Además, el gobierno ha conseguido firmar un acuerdo con la UIA y la CGT para que realicen sus negociaciones paritarias de manera anticipada. Esto con el objetivo de que si las negociaciones comenzasen más tarde, los valores se vean muchos más cortos. El gobierno pretende que los salarios queden por detrás de la inflación y así «controlarla» de manera recesiva. Las revisiones que plantean estos acuerdos no son nada concreto ya que no se especifica que vayan a ser para compensar las diferencias que van a surgir entre los aumentos de salarios y la inflación. Como siempre, estas revisiones serán a criterio de las patronales.
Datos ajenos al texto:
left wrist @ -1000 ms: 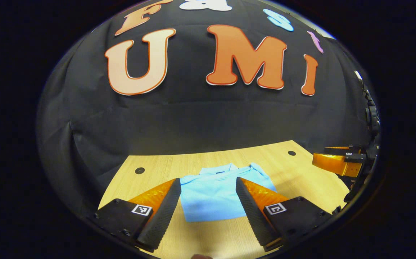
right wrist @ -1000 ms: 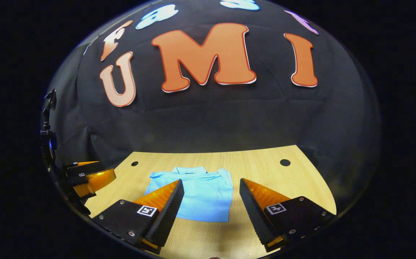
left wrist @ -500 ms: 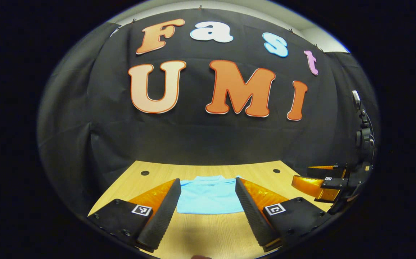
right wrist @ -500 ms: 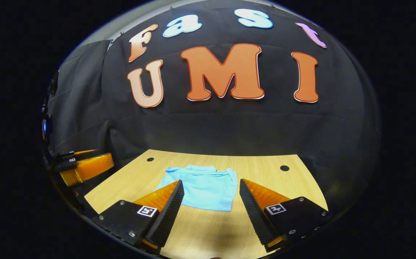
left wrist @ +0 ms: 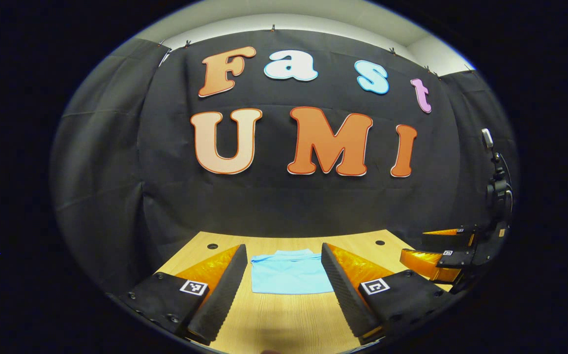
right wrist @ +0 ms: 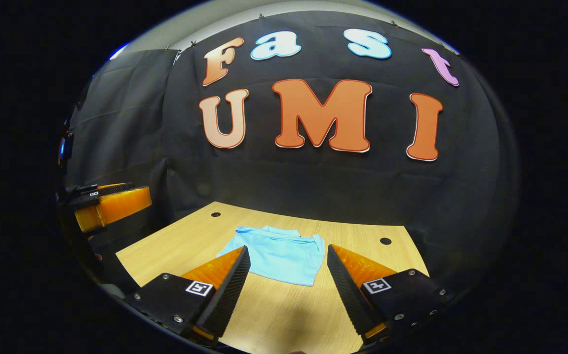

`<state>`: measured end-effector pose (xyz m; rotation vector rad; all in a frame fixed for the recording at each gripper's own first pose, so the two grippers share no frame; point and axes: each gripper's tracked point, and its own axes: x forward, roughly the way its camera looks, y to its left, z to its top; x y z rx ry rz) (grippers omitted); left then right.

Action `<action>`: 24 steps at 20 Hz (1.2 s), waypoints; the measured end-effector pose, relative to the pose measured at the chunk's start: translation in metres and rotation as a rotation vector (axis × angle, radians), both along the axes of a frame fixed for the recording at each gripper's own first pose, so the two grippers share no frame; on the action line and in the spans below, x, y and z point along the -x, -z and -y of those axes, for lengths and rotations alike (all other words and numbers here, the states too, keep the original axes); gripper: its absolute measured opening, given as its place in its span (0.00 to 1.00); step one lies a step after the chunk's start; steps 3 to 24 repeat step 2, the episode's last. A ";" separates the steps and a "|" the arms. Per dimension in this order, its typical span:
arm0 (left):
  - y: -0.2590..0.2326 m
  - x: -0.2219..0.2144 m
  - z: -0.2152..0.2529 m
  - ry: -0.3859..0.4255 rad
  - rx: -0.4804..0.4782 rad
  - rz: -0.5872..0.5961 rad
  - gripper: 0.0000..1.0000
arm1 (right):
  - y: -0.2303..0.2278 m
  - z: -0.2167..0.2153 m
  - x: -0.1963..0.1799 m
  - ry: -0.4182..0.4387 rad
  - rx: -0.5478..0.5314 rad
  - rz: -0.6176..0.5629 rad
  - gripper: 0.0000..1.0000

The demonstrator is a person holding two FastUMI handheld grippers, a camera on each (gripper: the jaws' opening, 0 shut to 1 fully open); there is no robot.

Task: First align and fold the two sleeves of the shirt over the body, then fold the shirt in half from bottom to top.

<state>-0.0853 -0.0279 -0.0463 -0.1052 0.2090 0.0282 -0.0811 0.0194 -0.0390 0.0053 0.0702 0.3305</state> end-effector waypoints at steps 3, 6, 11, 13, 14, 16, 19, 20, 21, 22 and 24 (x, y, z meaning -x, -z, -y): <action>0.005 -0.002 0.006 0.027 0.002 -0.009 0.97 | 0.002 0.002 0.002 0.012 -0.002 -0.008 0.95; 0.005 -0.002 0.006 0.027 0.002 -0.009 0.97 | 0.002 0.002 0.002 0.012 -0.002 -0.008 0.95; 0.005 -0.002 0.006 0.027 0.002 -0.009 0.97 | 0.002 0.002 0.002 0.012 -0.002 -0.008 0.95; 0.005 -0.002 0.006 0.027 0.002 -0.009 0.97 | 0.002 0.002 0.002 0.012 -0.002 -0.008 0.95; 0.005 -0.002 0.006 0.027 0.002 -0.009 0.97 | 0.002 0.002 0.002 0.012 -0.002 -0.008 0.95; 0.005 -0.002 0.006 0.027 0.002 -0.009 0.97 | 0.002 0.002 0.002 0.012 -0.002 -0.008 0.95; 0.005 -0.002 0.006 0.027 0.002 -0.009 0.97 | 0.002 0.002 0.002 0.012 -0.002 -0.008 0.95; 0.005 -0.002 0.006 0.027 0.002 -0.009 0.97 | 0.002 0.002 0.002 0.012 -0.002 -0.008 0.95; 0.005 -0.002 0.006 0.027 0.002 -0.009 0.97 | 0.002 0.002 0.002 0.012 -0.002 -0.008 0.95; 0.005 -0.002 0.006 0.027 0.002 -0.009 0.97 | 0.002 0.002 0.002 0.012 -0.002 -0.008 0.95; 0.005 -0.002 0.006 0.027 0.002 -0.009 0.97 | 0.002 0.002 0.002 0.012 -0.002 -0.008 0.95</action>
Los burócratas sindicales transpiran ansiedad por todos los poros. En el encuentro del pasado 6 de Abril que el mismo Alberto Fernández ha calificado de muy bueno, entre otras cosas han acordado trabajar en conjunto para abordar la situación de crisis inflacionaria. Pero esto no es más que un eufemismo al que recurren para dar cuenta de que se encuentran frente a un problema que no saben si podrán resolver: contener la bronca de millones de trabajadores que actualmente son pobres o ven en el horizonte que pasaran a serlo tras el ajuste que deje la inflación y el acuerdo con el FMI.